Task instructions ▸ Print the data below exactly, but only the lines from the one containing "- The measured" down to the one containing "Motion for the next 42", inclusive.

Records from a collection:
__________

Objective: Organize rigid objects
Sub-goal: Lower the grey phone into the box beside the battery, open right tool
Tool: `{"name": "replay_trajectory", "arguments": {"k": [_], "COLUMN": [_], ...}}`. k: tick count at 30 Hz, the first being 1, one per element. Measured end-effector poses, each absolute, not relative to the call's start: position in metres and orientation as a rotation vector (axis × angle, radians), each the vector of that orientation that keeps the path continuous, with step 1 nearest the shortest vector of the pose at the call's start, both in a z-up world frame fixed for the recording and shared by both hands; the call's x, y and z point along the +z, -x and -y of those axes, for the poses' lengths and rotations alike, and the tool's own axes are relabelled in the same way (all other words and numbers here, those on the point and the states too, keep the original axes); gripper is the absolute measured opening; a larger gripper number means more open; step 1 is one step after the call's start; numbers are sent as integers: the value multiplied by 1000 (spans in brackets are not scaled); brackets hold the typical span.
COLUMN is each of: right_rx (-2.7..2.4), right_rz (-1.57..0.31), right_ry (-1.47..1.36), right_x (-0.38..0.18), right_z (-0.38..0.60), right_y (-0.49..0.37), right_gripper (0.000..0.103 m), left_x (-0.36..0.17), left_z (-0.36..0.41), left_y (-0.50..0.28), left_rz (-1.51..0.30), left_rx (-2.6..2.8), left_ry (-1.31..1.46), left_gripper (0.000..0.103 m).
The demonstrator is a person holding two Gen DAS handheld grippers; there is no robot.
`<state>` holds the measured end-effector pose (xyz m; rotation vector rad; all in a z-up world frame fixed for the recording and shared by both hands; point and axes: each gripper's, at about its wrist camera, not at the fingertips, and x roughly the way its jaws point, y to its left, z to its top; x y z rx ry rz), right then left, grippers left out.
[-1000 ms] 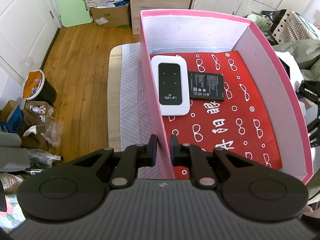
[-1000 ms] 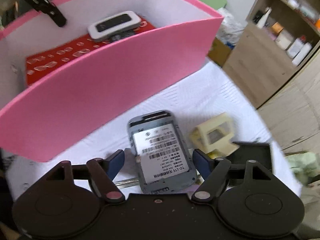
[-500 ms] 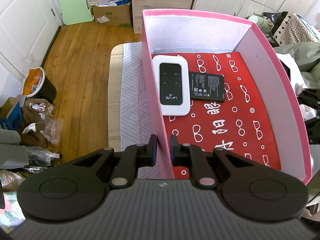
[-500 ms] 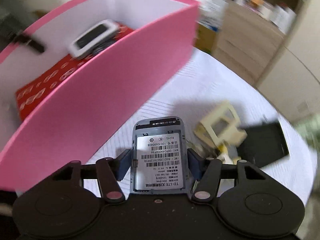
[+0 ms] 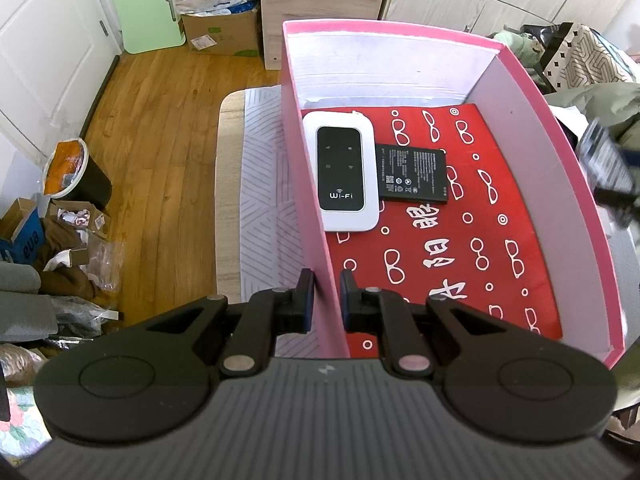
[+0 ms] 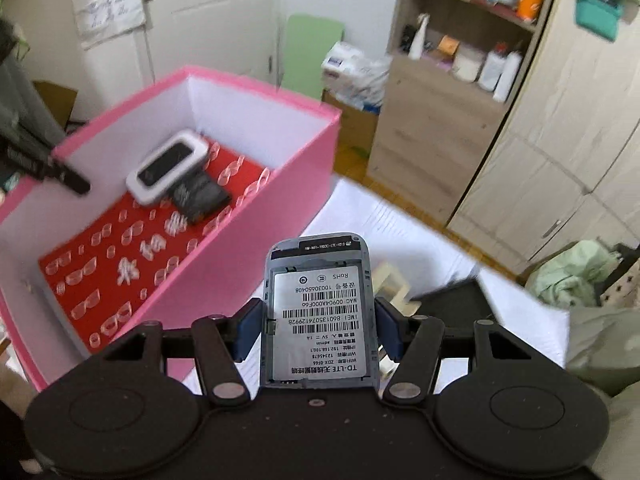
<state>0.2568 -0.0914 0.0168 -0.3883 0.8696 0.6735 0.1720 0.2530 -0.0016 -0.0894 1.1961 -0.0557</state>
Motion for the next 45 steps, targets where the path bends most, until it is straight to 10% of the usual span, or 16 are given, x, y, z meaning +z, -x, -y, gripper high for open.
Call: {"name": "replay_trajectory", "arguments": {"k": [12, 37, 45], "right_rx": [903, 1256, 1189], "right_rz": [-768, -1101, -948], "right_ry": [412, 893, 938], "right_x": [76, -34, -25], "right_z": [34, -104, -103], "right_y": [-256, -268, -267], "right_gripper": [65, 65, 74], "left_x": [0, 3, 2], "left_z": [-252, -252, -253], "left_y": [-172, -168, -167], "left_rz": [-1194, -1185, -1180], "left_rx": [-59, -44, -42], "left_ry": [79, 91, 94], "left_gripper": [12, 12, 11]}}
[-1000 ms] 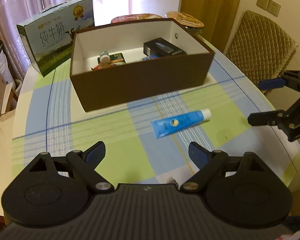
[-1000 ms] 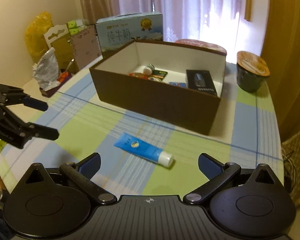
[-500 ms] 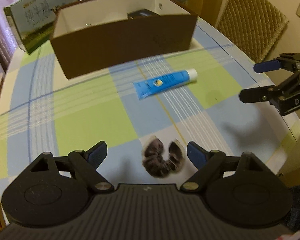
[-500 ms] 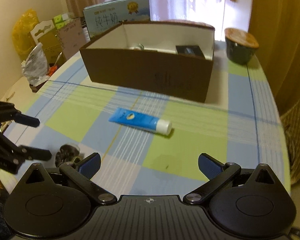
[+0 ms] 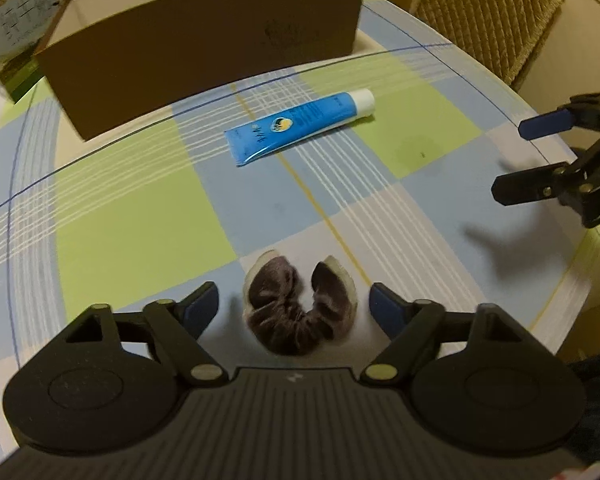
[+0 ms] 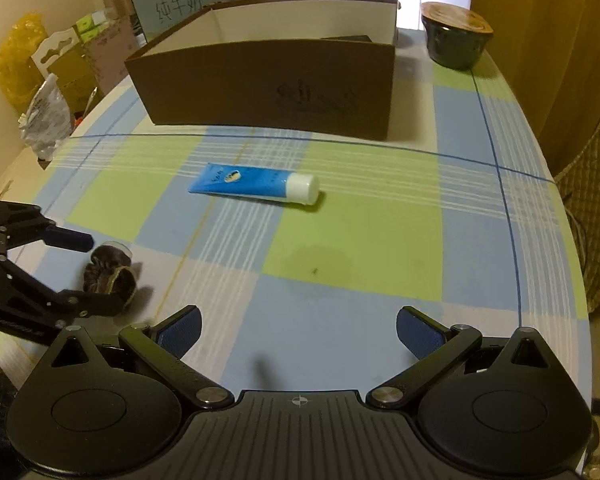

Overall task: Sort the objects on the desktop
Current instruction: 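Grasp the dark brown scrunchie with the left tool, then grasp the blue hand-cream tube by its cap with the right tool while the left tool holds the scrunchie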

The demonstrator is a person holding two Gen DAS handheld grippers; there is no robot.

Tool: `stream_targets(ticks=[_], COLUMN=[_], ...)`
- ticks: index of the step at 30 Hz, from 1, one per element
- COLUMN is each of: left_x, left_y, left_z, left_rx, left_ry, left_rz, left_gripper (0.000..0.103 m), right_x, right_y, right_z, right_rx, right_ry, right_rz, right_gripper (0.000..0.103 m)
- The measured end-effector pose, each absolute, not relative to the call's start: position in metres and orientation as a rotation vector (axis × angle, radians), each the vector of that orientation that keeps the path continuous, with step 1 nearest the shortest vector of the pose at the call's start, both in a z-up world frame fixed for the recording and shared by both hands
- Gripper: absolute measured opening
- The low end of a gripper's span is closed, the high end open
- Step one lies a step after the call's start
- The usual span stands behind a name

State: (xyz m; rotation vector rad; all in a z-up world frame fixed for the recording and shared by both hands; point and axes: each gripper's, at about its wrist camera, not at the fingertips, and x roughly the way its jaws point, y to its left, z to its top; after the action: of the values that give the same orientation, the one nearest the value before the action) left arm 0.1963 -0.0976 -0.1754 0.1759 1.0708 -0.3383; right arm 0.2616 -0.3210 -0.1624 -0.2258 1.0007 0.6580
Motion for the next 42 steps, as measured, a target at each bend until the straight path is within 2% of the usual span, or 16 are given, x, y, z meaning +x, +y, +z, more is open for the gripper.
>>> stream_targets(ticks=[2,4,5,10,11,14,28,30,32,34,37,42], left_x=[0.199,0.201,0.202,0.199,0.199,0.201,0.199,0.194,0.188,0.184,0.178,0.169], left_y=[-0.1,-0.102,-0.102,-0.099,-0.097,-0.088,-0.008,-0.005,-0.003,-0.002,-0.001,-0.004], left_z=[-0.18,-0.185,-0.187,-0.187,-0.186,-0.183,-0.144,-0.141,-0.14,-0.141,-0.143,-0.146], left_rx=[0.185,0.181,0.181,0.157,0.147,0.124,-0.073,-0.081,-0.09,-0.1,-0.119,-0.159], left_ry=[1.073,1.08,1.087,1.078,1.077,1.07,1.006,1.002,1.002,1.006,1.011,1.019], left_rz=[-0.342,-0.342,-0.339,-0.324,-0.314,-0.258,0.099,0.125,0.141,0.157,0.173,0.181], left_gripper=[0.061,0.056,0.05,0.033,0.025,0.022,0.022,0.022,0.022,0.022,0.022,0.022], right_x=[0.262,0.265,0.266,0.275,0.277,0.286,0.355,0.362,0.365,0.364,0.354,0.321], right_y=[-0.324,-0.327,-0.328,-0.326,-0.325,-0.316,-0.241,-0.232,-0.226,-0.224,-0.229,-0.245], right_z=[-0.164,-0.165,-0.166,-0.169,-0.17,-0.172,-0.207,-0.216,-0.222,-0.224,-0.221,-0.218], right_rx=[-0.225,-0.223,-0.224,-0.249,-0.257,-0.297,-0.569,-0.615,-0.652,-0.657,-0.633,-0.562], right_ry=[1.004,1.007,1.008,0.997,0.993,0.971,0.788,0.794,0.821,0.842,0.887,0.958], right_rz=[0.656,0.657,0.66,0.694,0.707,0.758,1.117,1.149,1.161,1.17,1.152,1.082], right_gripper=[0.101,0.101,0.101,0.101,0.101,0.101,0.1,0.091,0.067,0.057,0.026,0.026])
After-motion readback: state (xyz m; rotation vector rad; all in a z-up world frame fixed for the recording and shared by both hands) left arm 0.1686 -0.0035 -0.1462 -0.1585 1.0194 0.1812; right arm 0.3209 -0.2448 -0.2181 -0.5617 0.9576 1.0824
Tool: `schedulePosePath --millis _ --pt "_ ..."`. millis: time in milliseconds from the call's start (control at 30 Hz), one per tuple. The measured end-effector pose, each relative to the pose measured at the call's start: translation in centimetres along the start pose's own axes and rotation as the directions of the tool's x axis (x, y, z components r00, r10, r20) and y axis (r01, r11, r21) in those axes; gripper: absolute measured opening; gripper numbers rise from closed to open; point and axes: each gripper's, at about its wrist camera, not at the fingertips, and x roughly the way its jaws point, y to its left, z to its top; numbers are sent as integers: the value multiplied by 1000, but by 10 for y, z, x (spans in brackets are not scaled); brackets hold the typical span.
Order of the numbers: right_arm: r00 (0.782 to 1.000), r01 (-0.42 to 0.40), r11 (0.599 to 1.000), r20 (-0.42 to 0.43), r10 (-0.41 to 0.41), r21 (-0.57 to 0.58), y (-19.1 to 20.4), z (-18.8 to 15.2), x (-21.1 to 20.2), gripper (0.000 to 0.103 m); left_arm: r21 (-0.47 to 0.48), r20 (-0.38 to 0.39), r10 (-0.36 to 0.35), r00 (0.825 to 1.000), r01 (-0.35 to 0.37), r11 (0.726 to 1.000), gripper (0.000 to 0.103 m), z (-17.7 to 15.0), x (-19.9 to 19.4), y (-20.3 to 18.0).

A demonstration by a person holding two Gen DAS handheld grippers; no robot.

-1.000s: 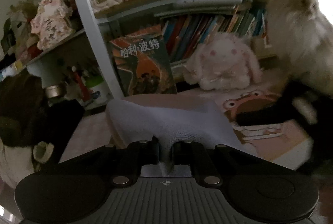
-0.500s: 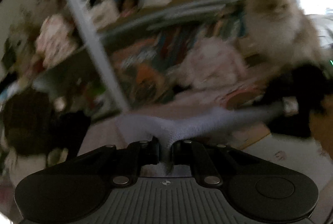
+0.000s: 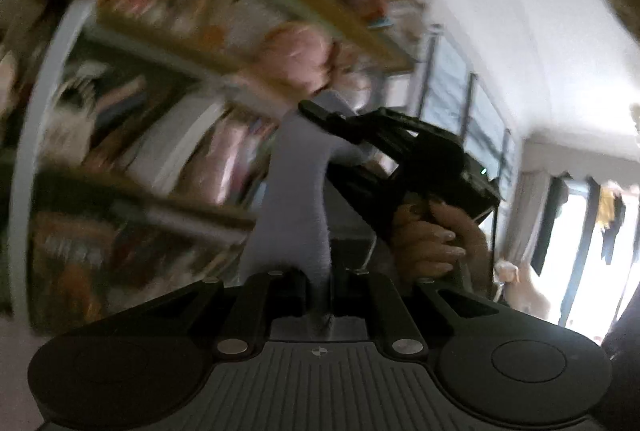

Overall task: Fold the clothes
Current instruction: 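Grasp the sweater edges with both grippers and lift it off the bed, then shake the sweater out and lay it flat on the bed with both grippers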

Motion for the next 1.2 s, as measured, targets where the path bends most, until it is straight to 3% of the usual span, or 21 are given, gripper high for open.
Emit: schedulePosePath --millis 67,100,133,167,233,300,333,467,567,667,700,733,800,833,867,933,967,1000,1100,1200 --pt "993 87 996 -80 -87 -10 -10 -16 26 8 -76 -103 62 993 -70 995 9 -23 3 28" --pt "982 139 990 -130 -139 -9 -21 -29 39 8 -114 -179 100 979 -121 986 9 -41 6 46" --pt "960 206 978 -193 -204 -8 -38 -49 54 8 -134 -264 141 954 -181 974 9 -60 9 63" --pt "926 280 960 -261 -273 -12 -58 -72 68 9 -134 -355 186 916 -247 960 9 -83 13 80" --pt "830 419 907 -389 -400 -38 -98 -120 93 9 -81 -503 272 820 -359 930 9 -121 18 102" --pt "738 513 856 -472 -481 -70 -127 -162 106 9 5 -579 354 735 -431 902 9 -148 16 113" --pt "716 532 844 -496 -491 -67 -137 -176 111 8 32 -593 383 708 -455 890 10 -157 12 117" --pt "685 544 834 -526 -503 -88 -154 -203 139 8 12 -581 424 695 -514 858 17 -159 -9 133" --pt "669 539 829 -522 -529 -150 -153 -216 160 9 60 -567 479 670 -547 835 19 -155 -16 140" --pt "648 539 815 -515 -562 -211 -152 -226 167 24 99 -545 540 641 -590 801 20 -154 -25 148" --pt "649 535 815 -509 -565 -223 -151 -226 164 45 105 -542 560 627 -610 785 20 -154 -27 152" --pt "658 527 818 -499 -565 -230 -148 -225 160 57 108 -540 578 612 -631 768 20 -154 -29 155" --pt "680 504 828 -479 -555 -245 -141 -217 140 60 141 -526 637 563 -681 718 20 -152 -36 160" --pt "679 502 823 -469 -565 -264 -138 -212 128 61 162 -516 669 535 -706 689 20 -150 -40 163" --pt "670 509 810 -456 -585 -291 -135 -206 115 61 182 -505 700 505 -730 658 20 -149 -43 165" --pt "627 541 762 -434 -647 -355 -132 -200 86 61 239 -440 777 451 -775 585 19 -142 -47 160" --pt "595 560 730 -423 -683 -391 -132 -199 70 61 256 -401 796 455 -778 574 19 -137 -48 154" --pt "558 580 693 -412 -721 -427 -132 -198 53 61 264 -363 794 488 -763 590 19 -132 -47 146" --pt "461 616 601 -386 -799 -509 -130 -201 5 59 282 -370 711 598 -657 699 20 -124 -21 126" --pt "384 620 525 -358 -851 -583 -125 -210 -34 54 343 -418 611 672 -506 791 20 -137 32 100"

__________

Written response ▸
- The measured end-effector pose, each absolute, not relative to the call's start: position in metres and orientation as a rotation vector (axis × angle, radians), each the vector of that orientation that keeps the path continuous, with step 1 nearest the shortest vector of the pose at the call's start, both in a z-up world frame fixed for the recording and shared by both hands
- Gripper: absolute measured opening
- The low end of a gripper's span is closed, the high end open
- Step one lies a step after the call's start
- The usual span stands behind a name

State: (xyz m; rotation vector rad; all in a z-up world frame fixed for the recording and shared by both hands; point and axes: each gripper's, at about its wrist camera, not at the fingertips, and x roughly the way its jaws point, y to its left, z to its top; after the action: of the values that give the same orientation, the one nearest the value before the action) left arm 0.1963 -0.0976 -0.1754 0.1759 1.0708 -0.3383; right arm 0.2616 -0.3210 -0.1624 -0.2258 1.0007 0.6580
Motion for the next 42 steps, as measured, a target at each bend until the straight path is within 2% of the usual span, or 16 are given, x, y, z meaning +x, +y, +z, more is open for the gripper.

The required answer is now complete.